- [EXERCISE PROMPT] Check each line of the material below for the string "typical", then report how many lines have it, and nothing else.

- [DATA PROVIDED]
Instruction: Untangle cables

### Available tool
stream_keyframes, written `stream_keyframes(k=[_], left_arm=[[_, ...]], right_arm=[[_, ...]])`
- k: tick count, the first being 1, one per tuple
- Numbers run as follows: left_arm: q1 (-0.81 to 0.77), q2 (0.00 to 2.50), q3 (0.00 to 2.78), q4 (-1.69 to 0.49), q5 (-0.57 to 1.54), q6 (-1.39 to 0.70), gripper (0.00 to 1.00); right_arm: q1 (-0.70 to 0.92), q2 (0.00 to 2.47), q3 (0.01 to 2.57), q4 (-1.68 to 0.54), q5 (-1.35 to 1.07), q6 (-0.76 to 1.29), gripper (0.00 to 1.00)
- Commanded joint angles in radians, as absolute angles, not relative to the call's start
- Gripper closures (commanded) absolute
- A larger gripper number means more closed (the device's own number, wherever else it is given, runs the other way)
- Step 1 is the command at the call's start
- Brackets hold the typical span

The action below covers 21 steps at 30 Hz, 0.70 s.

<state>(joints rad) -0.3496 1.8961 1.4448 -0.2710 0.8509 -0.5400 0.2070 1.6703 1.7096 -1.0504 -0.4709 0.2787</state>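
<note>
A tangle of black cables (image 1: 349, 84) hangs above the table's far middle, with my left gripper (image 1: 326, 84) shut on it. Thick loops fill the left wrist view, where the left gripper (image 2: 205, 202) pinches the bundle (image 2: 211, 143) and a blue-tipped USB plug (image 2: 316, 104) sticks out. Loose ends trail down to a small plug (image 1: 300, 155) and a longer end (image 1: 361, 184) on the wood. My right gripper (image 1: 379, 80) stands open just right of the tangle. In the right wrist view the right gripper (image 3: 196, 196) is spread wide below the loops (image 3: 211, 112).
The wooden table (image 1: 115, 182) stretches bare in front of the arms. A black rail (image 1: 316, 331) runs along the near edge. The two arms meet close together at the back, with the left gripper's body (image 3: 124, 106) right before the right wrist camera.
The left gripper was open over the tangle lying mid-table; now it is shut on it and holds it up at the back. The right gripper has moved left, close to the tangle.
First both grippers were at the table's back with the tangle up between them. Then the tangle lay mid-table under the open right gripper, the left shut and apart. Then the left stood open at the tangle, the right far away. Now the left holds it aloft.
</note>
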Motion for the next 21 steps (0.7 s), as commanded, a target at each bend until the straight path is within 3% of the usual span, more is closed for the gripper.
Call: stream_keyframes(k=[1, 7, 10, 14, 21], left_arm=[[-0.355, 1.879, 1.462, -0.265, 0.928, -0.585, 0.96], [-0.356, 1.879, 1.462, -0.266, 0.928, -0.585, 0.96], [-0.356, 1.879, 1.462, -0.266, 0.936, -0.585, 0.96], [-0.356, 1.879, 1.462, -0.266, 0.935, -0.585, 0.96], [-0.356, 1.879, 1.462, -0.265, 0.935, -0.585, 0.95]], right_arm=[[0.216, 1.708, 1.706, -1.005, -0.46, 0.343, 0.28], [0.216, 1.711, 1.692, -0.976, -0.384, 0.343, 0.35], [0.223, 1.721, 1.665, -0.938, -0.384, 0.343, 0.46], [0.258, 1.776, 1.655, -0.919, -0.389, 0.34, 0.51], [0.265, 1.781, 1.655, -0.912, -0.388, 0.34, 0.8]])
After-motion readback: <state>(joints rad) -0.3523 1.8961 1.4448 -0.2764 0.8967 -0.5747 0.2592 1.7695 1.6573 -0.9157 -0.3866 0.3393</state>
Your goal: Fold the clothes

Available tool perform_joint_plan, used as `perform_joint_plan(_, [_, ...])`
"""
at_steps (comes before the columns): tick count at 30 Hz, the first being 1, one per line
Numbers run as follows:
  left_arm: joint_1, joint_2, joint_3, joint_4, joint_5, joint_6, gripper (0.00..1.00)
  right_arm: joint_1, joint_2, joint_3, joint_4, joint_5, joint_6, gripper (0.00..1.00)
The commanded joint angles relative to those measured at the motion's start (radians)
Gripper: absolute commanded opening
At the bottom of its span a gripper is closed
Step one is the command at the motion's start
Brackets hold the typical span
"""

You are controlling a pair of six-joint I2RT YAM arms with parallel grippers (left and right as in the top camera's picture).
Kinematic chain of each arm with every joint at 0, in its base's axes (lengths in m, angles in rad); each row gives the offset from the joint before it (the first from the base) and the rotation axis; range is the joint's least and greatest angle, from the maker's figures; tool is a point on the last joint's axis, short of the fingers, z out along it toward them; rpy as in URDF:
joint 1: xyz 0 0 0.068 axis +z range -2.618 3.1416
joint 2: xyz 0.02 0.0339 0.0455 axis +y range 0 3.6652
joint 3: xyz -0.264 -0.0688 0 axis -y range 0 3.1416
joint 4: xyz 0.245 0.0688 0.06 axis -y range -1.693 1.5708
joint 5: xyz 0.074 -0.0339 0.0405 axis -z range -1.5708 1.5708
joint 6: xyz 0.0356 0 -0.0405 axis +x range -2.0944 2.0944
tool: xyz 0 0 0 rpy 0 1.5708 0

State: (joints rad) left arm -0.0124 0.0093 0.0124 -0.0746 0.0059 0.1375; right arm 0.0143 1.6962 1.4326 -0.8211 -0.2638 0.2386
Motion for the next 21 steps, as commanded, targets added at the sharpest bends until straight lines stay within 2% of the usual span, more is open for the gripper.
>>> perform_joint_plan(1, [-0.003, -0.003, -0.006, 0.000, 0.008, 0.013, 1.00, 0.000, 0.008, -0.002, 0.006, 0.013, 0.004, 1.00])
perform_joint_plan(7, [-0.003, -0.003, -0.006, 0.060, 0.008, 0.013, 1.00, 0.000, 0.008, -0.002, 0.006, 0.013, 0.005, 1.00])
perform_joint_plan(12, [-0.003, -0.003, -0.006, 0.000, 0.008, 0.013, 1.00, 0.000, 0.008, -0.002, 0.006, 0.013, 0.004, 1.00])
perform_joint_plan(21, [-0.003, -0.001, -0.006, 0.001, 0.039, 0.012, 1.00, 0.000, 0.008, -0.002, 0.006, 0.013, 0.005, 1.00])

- [TASK RESPONSE] 2